Instructions for the task -
State how many lines of the material below contain the word "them". Add nothing else.

Material provided -
--- START ---

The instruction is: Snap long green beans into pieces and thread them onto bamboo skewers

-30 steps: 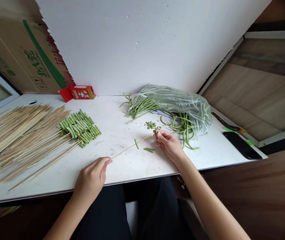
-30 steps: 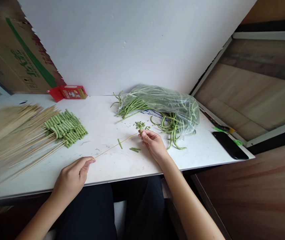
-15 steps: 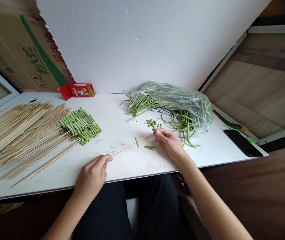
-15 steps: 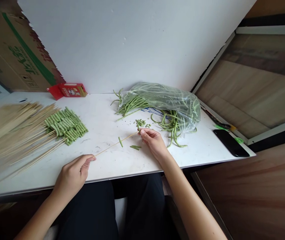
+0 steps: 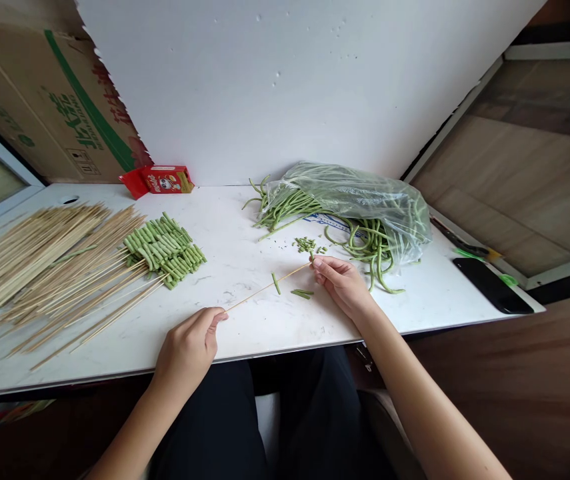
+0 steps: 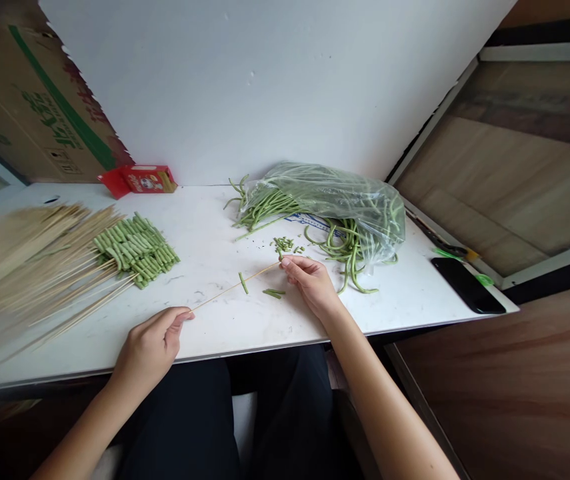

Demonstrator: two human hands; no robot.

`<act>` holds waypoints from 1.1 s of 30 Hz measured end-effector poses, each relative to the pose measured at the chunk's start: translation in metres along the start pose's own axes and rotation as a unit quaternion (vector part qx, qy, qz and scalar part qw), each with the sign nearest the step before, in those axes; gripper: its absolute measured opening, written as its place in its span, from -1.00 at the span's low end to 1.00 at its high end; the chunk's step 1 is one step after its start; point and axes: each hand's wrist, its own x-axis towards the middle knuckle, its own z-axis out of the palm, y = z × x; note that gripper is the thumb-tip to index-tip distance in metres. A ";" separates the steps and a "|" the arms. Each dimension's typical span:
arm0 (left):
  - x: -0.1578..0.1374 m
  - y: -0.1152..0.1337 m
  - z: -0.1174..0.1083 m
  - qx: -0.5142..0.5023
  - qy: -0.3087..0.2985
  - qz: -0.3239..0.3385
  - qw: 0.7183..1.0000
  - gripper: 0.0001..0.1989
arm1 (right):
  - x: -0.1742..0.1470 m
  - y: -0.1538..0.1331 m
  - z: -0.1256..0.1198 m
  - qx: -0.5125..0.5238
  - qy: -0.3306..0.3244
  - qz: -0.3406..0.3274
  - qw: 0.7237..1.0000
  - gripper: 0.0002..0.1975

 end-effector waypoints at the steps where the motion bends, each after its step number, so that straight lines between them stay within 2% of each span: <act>1: 0.000 0.000 0.000 0.000 -0.001 -0.002 1.000 -0.80 | 0.000 -0.001 0.000 -0.001 0.002 0.000 1.000 -0.69; 10: 0.000 0.000 0.000 -0.011 -0.004 -0.011 1.000 -0.79 | 0.000 0.002 -0.001 -0.007 0.003 0.001 1.000 -0.71; 25: 0.001 0.002 -0.002 -0.015 -0.009 -0.015 1.000 -0.75 | -0.002 0.003 -0.001 -0.078 0.004 -0.013 0.997 -0.68; 33: 0.000 0.000 -0.001 -0.010 -0.011 -0.007 1.000 -0.73 | -0.003 0.002 0.000 -0.074 0.000 -0.022 0.997 -0.72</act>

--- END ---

Response for this exercise -
2